Your Phone is the POS Target
M-Pesa has previously flirted with contactless payments, most notably when it implemented the now defunct 1-tap cards. However, this new integration goes directly to the source. Just like the Tanzanian model powered by Paymentology, your smartphone will physically tap the Point-of-Sale (POS) terminal via Near-Field Communication (NFC).
To truly speed up the checkout queue, Safaricom says it will introduce customisable security thresholds. Users will be able to set their own limits in KES for how much they can tap-to-pay without entering a PIN. If you are buying a quick coffee for KES 350, it is a simple tap and go. If you are purchasing a television, the system will prompt you for your PIN, balancing high-speed convenience with vital security.
Safaricom’s Ambitions are Bearing Fruit
This rollout is a testament to how far the M-Pesa Super App has evolved. Today, underpinned by Safaricom’s ‘Fintech 2.0’ cloud-native architecture, it is a robust, dynamic platform. The integration of tap-to-pay proves that Safaricom’s long-term ambitions to transition from a telecommunications provider into a fully fledged technology company are fully materialising.
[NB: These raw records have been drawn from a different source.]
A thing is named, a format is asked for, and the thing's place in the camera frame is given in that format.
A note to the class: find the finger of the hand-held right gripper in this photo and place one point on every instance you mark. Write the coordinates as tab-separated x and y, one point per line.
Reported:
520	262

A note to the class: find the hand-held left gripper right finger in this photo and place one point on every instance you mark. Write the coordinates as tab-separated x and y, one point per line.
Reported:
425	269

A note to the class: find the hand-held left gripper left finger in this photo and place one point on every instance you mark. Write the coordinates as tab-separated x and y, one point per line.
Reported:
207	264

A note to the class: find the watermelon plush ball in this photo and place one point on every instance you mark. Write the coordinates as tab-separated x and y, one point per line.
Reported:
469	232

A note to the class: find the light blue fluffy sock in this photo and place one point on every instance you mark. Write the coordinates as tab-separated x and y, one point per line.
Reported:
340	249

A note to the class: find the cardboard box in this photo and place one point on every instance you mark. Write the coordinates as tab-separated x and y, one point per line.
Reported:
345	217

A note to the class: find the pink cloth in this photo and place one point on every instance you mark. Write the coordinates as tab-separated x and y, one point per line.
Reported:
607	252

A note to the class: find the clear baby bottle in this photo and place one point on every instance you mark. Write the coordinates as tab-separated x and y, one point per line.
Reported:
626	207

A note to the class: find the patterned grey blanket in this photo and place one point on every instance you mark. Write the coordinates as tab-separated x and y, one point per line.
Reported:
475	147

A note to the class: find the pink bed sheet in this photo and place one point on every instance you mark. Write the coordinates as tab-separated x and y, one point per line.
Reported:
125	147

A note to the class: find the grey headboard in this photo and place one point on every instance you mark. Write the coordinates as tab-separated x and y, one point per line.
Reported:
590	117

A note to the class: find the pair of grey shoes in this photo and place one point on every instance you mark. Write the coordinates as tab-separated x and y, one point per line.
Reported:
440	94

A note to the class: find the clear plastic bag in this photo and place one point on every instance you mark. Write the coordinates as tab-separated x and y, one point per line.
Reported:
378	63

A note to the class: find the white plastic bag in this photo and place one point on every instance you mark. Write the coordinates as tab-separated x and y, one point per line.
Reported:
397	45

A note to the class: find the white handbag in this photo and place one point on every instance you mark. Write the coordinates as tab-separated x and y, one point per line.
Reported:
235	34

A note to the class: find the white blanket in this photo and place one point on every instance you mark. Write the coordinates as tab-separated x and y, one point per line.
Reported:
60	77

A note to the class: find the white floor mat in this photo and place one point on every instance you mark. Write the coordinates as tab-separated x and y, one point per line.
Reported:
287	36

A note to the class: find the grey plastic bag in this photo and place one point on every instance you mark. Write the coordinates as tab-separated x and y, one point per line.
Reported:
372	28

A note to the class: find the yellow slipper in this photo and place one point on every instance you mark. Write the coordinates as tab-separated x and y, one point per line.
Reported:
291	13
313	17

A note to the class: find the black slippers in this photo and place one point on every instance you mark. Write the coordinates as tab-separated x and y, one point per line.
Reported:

The Apple Ecosystem Bottleneck
However, a critical viewpoint reveals a significant divide in who will actually get to use this technology.
While Android users will seamlessly transition to this tap-and-go future, iOS users are likely going to be left scanning QR codes or entering Till and Pay Bill Numbers. Historically, Apple has fiercely guarded its NFC payments ecosystem, refusing to open it up to third-party financial apps and locking the hardware strictly to Apple Pay. Unless a specific, regional regulatory workaround is achieved or Apple alters its global policy, the M-Pesa tap-to-pay feature will inherently remain an Android-first privilege.
Tapping Phones on Phones
Perhaps the most fascinating implication of this launch is what it means for the merchant ecosystem.
Traditional, bulky POS machines are already ageing technology. We are increasingly seeing commercial banks like Absa Kenya pioneer ‘SoftPOS’ solutions; software that turns a standard merchant Android smartphone into a fully functional payment terminal. With M-Pesa entering the contactless arena, we are hurtling towards a radically simplified, peer-to-peer retail reality. Very soon, a transaction at a local market won’t involve a card or a plastic terminal; it will simply be two people tapping their phones together.